▸ **Work item**
Check every line of the material below for the string "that". State how many lines have it.

▸ **Exercise data**

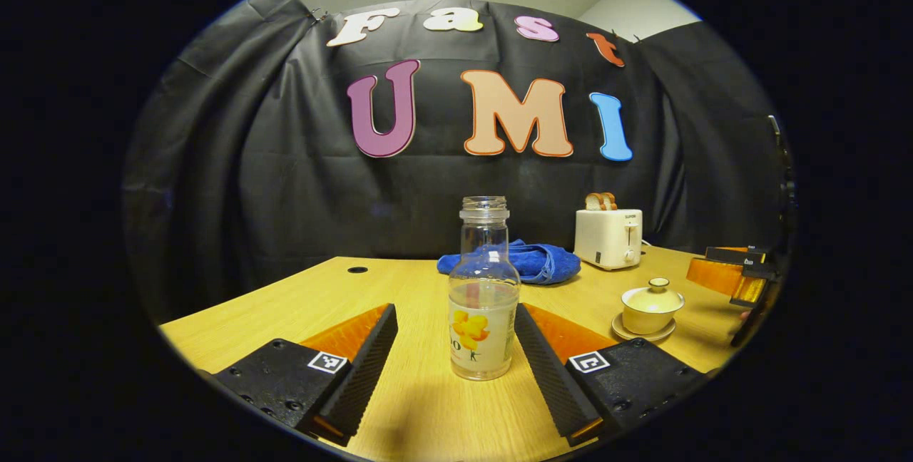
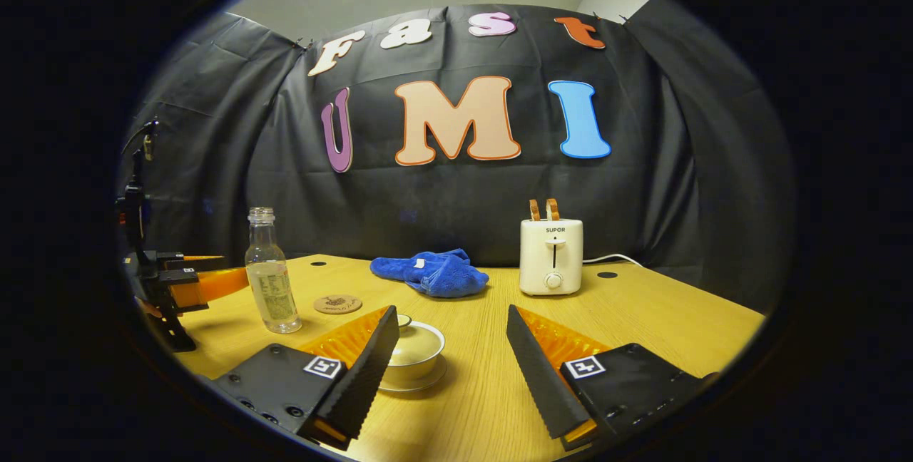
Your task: Open the teacup lid with one hand, grasp the water bottle and pour water into the teacup with the other hand; after pouring, place the water bottle on the coaster and then close the teacup lid.
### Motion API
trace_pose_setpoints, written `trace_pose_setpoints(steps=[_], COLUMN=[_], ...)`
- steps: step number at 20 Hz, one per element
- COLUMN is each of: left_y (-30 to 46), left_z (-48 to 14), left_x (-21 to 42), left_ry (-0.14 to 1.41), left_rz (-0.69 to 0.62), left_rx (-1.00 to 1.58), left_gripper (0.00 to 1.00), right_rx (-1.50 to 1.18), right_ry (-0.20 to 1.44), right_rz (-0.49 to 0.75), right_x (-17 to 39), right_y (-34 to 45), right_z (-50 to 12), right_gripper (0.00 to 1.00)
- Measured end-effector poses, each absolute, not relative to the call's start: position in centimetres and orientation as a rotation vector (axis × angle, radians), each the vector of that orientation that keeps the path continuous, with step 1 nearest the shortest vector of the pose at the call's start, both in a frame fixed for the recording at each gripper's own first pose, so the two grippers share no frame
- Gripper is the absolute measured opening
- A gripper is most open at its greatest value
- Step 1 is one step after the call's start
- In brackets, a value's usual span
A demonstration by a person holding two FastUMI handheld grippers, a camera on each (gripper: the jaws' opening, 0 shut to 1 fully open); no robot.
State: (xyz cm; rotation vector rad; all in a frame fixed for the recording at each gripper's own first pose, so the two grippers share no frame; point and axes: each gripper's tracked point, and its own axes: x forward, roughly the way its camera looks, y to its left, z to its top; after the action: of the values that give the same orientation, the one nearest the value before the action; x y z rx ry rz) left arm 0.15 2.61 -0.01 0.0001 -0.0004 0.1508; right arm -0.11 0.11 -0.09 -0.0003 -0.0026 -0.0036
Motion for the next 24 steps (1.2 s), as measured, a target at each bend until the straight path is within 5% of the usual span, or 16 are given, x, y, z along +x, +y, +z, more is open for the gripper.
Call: trace_pose_setpoints(steps=[11,12,24], left_y=[2.6,2.7,2.1], left_z=[0.0,-0.1,-0.1], left_x=[0.2,0.2,0.2], left_ry=[-0.004,-0.004,-0.007], left_rz=[0.156,0.156,0.151], left_rx=[0.001,0.000,0.001], left_gripper=[0.96,0.96,0.96], right_rx=[0.009,0.006,-0.063], right_ry=[0.012,0.016,0.155], right_rz=[0.190,0.188,0.177], right_x=[0.5,0.7,5.0], right_y=[4.0,4.1,5.6], right_z=[-0.5,-0.5,-3.0], right_gripper=[0.94,0.99,0.97])
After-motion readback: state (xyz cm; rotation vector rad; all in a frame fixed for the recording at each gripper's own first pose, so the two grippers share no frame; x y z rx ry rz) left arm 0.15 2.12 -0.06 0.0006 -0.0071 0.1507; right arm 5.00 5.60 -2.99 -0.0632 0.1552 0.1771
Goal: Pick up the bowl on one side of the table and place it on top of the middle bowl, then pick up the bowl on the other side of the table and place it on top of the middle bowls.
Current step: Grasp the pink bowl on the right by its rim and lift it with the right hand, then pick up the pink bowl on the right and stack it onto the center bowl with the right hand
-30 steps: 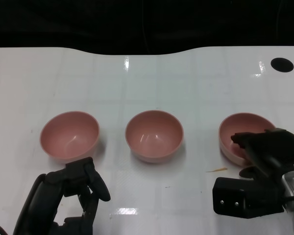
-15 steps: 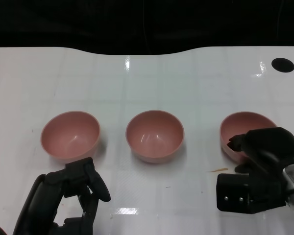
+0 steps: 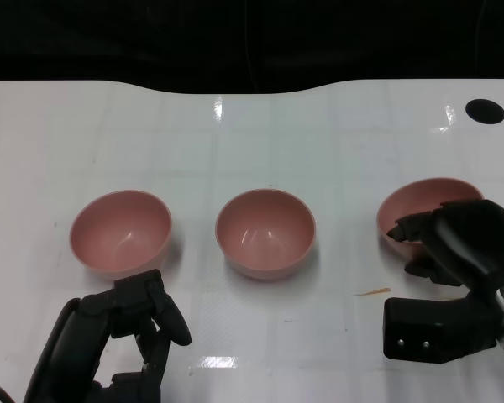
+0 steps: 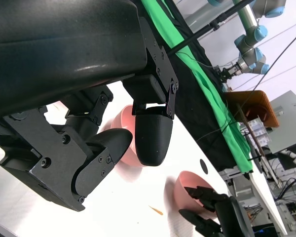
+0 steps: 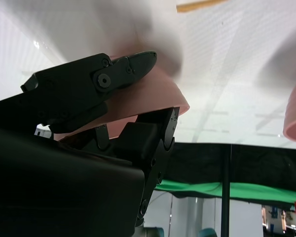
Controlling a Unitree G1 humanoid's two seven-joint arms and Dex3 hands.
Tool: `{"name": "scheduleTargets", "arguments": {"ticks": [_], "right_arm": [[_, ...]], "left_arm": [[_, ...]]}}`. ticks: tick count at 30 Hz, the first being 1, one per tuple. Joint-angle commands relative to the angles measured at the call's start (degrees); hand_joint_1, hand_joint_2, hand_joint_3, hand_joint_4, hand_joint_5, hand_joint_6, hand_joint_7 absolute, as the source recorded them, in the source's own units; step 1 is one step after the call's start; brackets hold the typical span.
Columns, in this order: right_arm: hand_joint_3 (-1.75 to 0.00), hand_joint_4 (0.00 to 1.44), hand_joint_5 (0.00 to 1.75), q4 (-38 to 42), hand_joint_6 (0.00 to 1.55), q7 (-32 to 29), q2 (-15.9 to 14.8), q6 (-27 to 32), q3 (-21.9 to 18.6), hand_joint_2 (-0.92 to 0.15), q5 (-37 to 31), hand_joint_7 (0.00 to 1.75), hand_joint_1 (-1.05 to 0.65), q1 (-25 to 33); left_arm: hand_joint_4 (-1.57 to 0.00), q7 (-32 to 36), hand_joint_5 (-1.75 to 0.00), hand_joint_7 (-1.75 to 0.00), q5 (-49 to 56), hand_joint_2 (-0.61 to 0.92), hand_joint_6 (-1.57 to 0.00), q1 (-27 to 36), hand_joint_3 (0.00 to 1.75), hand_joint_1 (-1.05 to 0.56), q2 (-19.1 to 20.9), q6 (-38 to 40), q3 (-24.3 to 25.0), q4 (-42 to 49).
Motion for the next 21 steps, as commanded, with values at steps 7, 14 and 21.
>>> {"name": "scheduleTargets", "arguments": {"ticks": [7,14,21], "right_arm": [[-0.8,0.97,1.75,-8.49,0.79,-0.04,-1.28,-1.24,-1.73,-0.56,2.01,1.51,-0.23,-0.53],[-1.07,0.95,1.75,-15.57,0.74,3.62,0.0,-0.37,-2.79,-0.45,4.35,1.69,-0.2,0.81],[-1.25,0.99,1.75,-21.53,0.75,5.31,1.86,-0.07,-3.27,-0.35,5.76,1.74,-0.21,1.39]], "left_arm": [[-0.88,0.27,-1.73,-1.52,0.69,0.33,-0.81,-0.56,1.46,-0.09,0.12,0.69,0.13,0.13],[-0.88,0.28,-1.73,-1.52,0.62,0.33,-0.81,-0.84,1.46,-0.09,0.2,-0.15,0.19,1.09],[-0.87,0.46,-1.74,-1.52,0.81,0.32,-0.81,-0.89,1.47,-0.09,0.04,-0.63,0.04,1.37]]}}
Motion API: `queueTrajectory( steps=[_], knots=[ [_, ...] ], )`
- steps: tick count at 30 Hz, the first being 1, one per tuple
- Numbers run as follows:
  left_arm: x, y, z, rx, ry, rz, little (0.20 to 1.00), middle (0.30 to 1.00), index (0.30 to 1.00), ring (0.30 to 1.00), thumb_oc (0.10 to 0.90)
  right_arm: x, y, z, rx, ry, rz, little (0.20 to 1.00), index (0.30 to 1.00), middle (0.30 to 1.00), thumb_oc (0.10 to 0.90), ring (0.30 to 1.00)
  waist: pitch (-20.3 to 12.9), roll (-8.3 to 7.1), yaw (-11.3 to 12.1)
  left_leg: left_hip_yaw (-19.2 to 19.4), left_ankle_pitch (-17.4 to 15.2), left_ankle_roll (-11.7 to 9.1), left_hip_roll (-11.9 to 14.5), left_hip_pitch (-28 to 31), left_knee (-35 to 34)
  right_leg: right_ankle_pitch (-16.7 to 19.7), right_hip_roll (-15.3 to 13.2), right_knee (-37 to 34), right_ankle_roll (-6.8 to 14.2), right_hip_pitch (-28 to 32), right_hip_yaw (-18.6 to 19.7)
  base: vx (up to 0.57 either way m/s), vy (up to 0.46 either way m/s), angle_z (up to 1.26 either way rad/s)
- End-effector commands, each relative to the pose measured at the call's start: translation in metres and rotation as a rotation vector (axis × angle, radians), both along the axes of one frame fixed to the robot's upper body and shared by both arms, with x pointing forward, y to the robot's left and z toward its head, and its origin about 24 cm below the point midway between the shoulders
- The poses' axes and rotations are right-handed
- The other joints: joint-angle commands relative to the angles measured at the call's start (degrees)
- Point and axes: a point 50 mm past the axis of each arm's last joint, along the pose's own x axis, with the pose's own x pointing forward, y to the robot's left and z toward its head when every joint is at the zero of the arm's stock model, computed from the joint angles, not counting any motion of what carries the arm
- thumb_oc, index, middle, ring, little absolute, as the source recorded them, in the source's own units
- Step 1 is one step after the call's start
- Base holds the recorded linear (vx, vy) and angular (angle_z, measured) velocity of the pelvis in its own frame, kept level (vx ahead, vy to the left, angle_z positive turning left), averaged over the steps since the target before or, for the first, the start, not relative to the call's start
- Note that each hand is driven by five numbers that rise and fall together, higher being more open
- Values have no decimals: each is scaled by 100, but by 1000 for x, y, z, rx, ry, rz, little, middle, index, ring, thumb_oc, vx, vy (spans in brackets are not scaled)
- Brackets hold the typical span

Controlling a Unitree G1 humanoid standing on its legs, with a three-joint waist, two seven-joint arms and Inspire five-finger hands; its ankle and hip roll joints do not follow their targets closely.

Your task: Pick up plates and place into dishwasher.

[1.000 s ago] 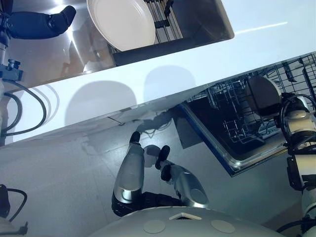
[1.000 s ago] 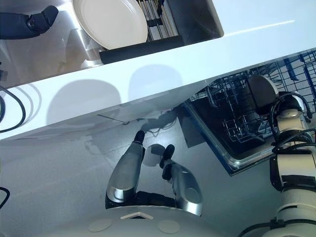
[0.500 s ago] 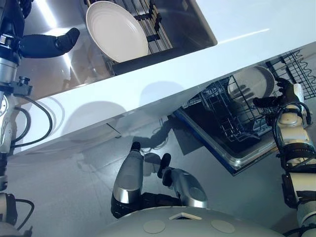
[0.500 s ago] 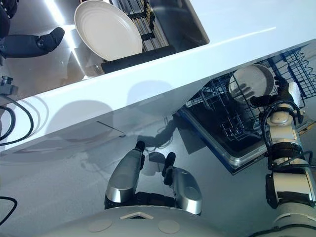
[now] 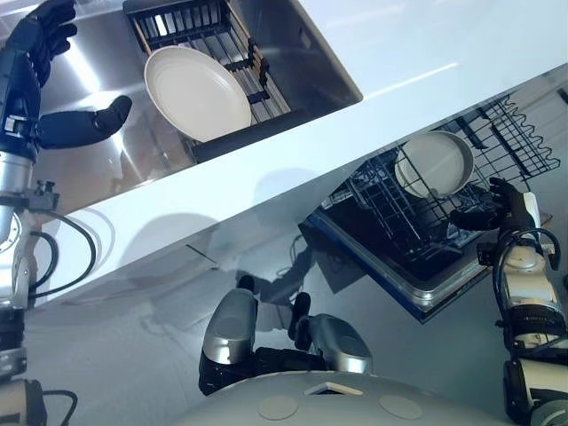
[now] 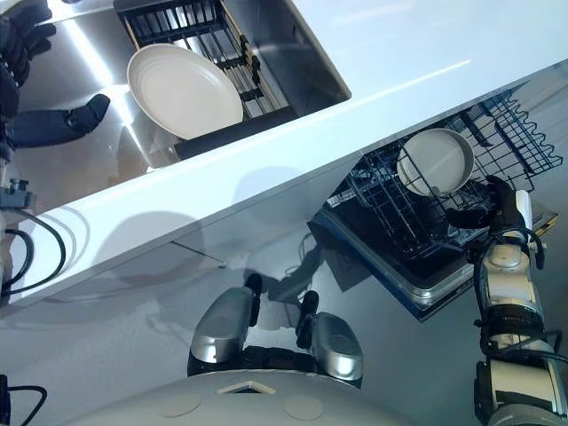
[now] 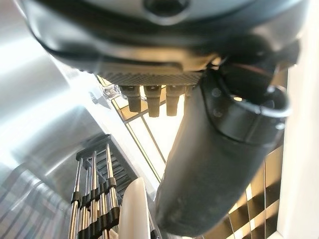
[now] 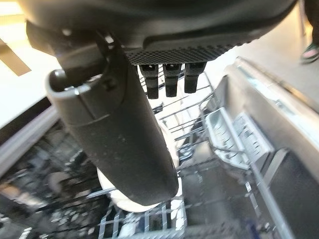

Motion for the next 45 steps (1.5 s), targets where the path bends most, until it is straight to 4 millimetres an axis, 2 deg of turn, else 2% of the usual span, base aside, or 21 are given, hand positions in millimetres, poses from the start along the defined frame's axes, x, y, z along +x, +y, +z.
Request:
queueTrajectory(
  steps=[1,4,9,12,22,26,27,31,35,45],
  knots=[
    [-18,-10,-41,-71,-8,-3,900,900,900,900,800,-2,-7,44,-57,-200,85,900,900,900,800,900,-1353,208,-134,-135,264,93,-211,428,-1129,351,303,371,250,-640,-161,-84,108,2],
    [-21,-11,-55,-33,34,28,900,900,900,900,800,-8,7,33,170,-248,199,900,900,900,800,900,-1518,262,-276,-143,226,75,-253,556,-1169,268,276,386,208,-571,-147,-81,130,-8],
    [-29,-4,-75,40,122,118,900,900,900,900,800,-29,25,13,267,-206,364,900,900,900,800,900,-1816,307,-528,-119,137,71,-315,752,-1242,144,232,323,154,-453,-115,-61,113,-6],
    [-32,-3,-80,112,142,149,900,900,900,900,800,-36,31,8,284,-178,420,900,900,900,800,900,-1915,332,-615,-106,126,69,-336,819,-1276,111,228,257,132,-381,-103,-25,71,-2],
    [-42,19,-79,691,227,327,900,900,900,900,800,-49,48,2,290,-101,588,900,900,900,800,900,-2166,534,-907,49,229,101,-392,943,-1682,112,217,-20,139,-335,-55,-58,82,-10],
    [-48,32,-72,923,240,387,900,900,900,900,800,-51,53,2,279,-65,645,900,900,900,800,900,-2199,662,-994,100,222,122,-430,897,-1727,16,204,-63,111,-349,-10,-78,91,-4],
    [-48,33,-71,934,238,393,900,900,900,900,800,-52,53,2,282,-63,646,900,900,900,800,900,-2202,667,-999,100,221,123,-433,892,-1726,8,203,-59,109,-354,-7,-73,86,0],
    [-48,39,-62,1145,176,471,900,900,900,900,800,-49,56,-4,297,-26,664,900,900,900,800,900,-2215,753,-1019,100,224,158,-469,874,-1771,-70,180,-38,85,-354,-30,-51,72,2],
    [-45,39,-58,1222,139,495,900,900,900,900,800,-48,63,-12,311,7,685,900,900,900,800,900,-2225,789,-1027,81,239,173,-493,895,-1802,-97,156,-7,88,-328,-44,-3,45,4],
    [-39,31,-77,1271,113,513,900,900,900,900,800,-51,83,-32,371,95,730,900,900,900,800,900,-2283,780,-1067,98,232,201,-525,1019,-1877,-94,114,-23,138,-281,-58,36,25,3]
  ],
)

▸ **Response for this exercise**
3